In this fertile soil were nourished types and characters of sombre myth and legend which persist in weird literature to this day, more or less disguised or altered by modern technique. Many of them were taken from the earliest oral sources, and form part of mankind's permanent heritage. The shade which appears and demands the burial of its bones, the dæmon lover who comes to bear away his still living bride, the death-fiend or psychopomp riding the night-wind, the man-wolf, the sealed chamber, the deathless sorcerer--all these may be found in that curious body of mediæval lore which the late Mr. Baring-Gould so effectively assembled in book form. Wherever the mystic Northern blood was strongest, the atmosphere of the popular tales became most intense; for in the Latin races there is a touch of basic rationality which denies to even their strangest superstitions many of the overtones of glamour so characteristic of our own forest-born and ice-fostered whisperings.

Just as all fiction first found extensive embodiment in poetry, so is it in poetry that we first encounter the permanent entry of the weird into standard literature. Most of the ancient instances, curiously enough, are in prose; as the werewolf incident in Petronius, the gruesome passages in Apuleius, the brief but celebrated letter of Pliny the Younger to Sura, and the odd compilation On Wonderful Events by the Emperor Hadrian's Greek freedman, Phlegon. It is in Phlegon that we first find that hideous tale of the corpse-bride, Philinnion and Machates, later related by Proclus and in modem times forming the inspiration of Goethe's Bride of Corinth and Washington Irving's German Student. But by the time the old Northern myths take literary form, and in that later time when the weird appears as a steady element in the literature of the day, we find it mostly in metrical dress; as indeed we find the greater part of the strictly imaginative writing of the Middle Ages and Renaissance. The Scandinavian Eddas and Sagas thunder with cosmic horror, and shake with the stark fear of Ymir and his shapeless spawn; whilst our own Anglo-Saxon Beowulf and the later Continental Nibelung tales are full of eldritch weirdness.
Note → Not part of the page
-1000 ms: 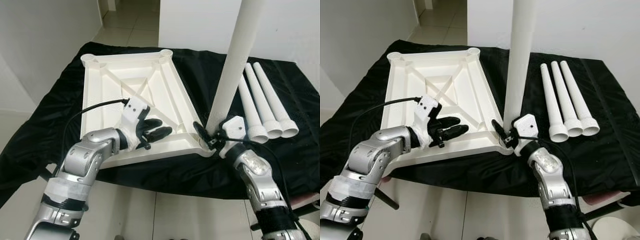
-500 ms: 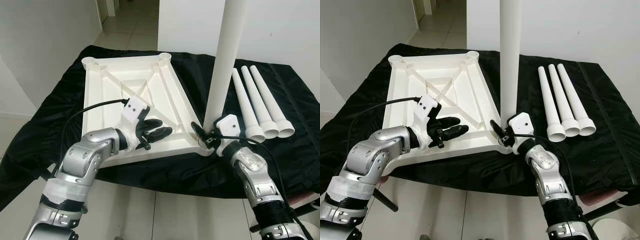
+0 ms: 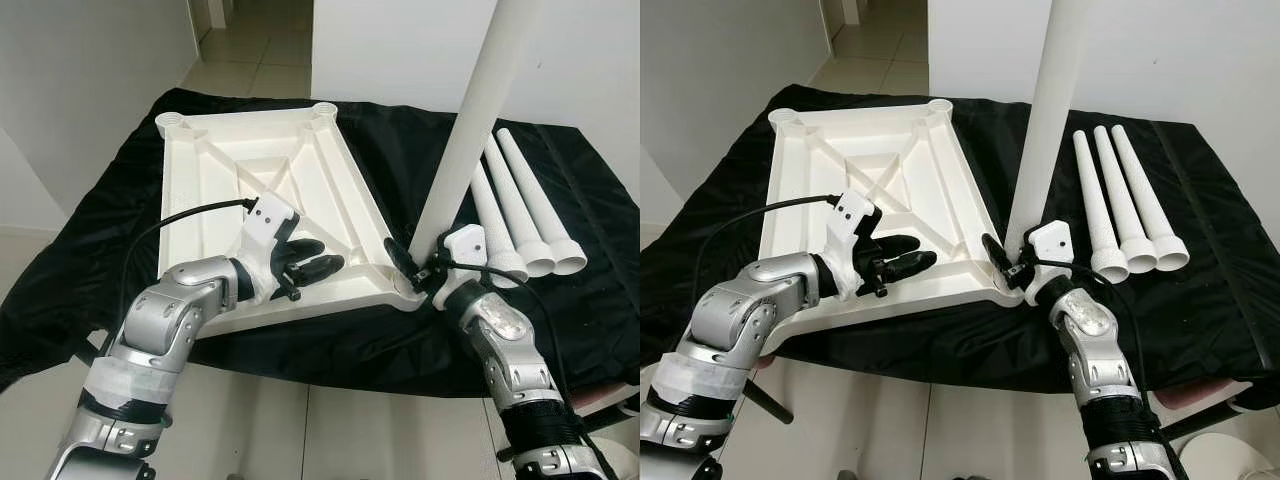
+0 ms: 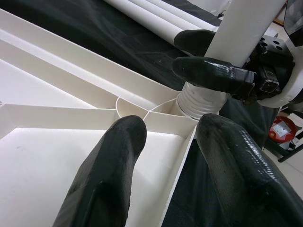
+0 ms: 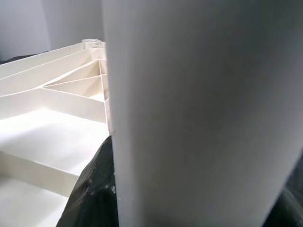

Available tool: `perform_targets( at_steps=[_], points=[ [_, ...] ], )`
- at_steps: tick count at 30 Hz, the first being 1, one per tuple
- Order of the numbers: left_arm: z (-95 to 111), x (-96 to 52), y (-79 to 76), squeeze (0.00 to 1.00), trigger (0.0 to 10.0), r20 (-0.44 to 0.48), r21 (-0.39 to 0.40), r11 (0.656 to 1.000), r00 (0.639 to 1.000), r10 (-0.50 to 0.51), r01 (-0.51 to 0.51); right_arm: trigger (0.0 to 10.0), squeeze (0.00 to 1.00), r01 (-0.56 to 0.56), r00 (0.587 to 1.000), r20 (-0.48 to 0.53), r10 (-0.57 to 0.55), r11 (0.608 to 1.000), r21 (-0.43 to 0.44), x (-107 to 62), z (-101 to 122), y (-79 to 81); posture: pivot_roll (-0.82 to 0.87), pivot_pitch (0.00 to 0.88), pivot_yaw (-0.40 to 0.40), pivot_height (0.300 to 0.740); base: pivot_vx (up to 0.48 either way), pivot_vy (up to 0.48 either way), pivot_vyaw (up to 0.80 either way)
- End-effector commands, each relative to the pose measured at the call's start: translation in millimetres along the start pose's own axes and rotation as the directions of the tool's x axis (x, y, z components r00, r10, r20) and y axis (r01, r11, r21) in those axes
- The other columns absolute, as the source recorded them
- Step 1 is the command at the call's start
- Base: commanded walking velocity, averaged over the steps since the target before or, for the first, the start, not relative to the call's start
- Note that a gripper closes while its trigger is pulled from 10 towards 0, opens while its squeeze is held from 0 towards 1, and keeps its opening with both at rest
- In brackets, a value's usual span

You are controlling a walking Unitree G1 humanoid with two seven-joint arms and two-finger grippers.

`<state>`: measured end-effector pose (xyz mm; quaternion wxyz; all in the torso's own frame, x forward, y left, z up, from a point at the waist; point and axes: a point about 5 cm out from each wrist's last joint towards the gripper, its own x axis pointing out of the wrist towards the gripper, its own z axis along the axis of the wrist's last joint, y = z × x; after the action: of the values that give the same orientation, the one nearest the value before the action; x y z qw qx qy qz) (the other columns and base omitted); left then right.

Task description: Building children table

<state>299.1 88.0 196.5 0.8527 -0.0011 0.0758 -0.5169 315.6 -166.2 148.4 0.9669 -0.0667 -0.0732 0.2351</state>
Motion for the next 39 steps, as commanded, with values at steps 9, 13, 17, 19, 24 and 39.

Dante is a pioneer in the classic capture of macabre atmosphere, and in Spenser's stately stanzas will be seen more than a few touches of fantastic terror in landscape, incident, and character. Prose literature gives us Malory's Morte d'Arthur, in which are presented many ghastly situations taken from early ballad sources--the theft of the sword and silk from the corpse in Chapel Perilous by Sir Galahad--whilst other and cruder specimens were doubtless set forth in the cheap and sensational "chapbooks" vulgarly hawked about and devoured by the ignorant. In Elizabethan drama, with its Dr. Faustus, the witches in Macbeth, the ghost in Hamlet, and the horrible gruesomeness of Webster we may easily discern the strong hold of the dæmoniac on the public mind; a hold intensified by the very real fear of living witchcraft, whose terrors, wildest at first on the Continent, begin to echo loudly in English ears as the witch-hunting crusades of James the First gain headway. To the lurking mystical prose of the ages is added a long line of treatises on witchcraft and dæmonology which aid in exciting the imagination of the reading world.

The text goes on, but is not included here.